A 504 Plan is issued when a student does not qualify for a full IEP under the IDEA requirements, but who still requires assistance in the classroom. A 504 offers accommodations to the student, but they are limited to accommodations that can be administered by the classroom teacher. There are no legal requirements about what should be in a 504 Plan and the school is not even required to inform the parents that a 504 has been put into place, although most schools will contact the parents prior to implementing the accommodations. A 504 Plan covers students with any disability — any physical or mental condition that substantially limits a major life activity. Because of this loose definition, a 504 can apply to many different types of disabilities. For instance, a student with a severe allergy can qualify for 504 plan which states that he or she will be away from the allergen(s) and will outline a plan for what to do when/ if the student has a severe reaction. In order to receive a 504 Plan, a student's ADHD must somehow substantially limit his or her ability to perform a major life activity as it applies to school For instance, someone with ADHD may struggle with copying notes down from the board onto their paper, so he might be provided with a copy of the teacher's notes in accordance with the 504.

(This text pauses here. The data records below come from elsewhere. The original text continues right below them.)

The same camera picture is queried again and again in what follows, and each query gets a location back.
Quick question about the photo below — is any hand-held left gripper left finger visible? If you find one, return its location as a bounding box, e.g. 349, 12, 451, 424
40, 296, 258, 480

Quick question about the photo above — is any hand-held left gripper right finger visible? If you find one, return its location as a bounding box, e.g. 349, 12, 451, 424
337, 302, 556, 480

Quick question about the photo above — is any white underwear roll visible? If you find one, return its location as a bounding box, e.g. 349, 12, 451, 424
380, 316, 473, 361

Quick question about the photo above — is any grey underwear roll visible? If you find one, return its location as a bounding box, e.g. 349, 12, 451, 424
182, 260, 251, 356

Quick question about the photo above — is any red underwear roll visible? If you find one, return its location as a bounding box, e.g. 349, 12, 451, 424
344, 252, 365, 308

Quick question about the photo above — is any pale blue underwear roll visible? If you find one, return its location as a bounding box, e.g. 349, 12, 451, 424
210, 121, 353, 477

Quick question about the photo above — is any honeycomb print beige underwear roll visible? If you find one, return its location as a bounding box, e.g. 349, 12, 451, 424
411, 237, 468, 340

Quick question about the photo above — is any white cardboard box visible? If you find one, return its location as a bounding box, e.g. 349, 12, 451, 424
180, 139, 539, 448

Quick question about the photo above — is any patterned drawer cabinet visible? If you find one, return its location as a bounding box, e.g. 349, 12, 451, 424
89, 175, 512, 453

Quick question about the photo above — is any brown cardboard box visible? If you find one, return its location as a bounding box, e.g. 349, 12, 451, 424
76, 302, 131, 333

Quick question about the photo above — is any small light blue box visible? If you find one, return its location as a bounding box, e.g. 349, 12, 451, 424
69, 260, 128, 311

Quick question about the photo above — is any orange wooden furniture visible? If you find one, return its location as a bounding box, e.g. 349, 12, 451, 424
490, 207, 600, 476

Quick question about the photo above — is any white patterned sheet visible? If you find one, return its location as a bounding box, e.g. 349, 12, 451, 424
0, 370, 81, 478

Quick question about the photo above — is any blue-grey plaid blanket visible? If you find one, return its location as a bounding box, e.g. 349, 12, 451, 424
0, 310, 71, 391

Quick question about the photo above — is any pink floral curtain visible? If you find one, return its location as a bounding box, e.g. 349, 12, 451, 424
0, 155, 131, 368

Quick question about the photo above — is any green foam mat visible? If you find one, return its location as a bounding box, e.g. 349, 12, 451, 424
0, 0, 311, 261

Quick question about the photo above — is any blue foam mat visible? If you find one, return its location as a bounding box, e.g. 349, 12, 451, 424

If a person's ADHD is severe enough to hinder their ability to learn in a regular classroom, he may be eligible for an IEP plan under the term "Other Heath Impairment" (OHI). They might also have an additional condition that causes them to struggle in the classroom, such as a Specific Learning Disability (SLD) or a Severe Emotional Disturbance (SED). When a student falls under this level of impairment, the IEP is presented and followed through by the special education department (SPED). An IEP gives students an additional layer of assistance, not only because of the accommodations it can provide, but because they have a SPED or inclusion teacher who helps manage and assess their work An IEP is a legal document and certain regulations must be followed. It contains information about the student's personalized goals and services provided to him or her. The plan and the child's progress are monitored throughout the school year, and the IEP itself must be reviewed and renewed annually.
It is important to know that not all people with ADHD will qualify for either plan. According to the Americans with Disabilities Act (ADA), in order for ADHD to be considered a disability, it must cause "a physical or mental impairment that substantially limits one or more major life activities" (U.S. Department of Labor). Although the list is not exhaustive, these activities "include, but are not limited to, caring for oneself, performing manual tasks, seeing, hearing, eating, sleeping, walking, standing, lifting, bending, speaking, breathing, learning, reading, concentrating, thinking, communicating, and working" (U.S. Department of Labor). The list is thorough, but it is certainly broad and open for interpretation in some areas. Most students with ADHD find that their ability to learn like a neuro-typical, or non-ADHD, person in a school environment is next to impossible without the help of some accommodations. Therefore, I would argue that ADHD should qualify a student, at the very least, for a 504 Plan and possibly even an IEP, depending on how the ADHD influences her brain and her behavior.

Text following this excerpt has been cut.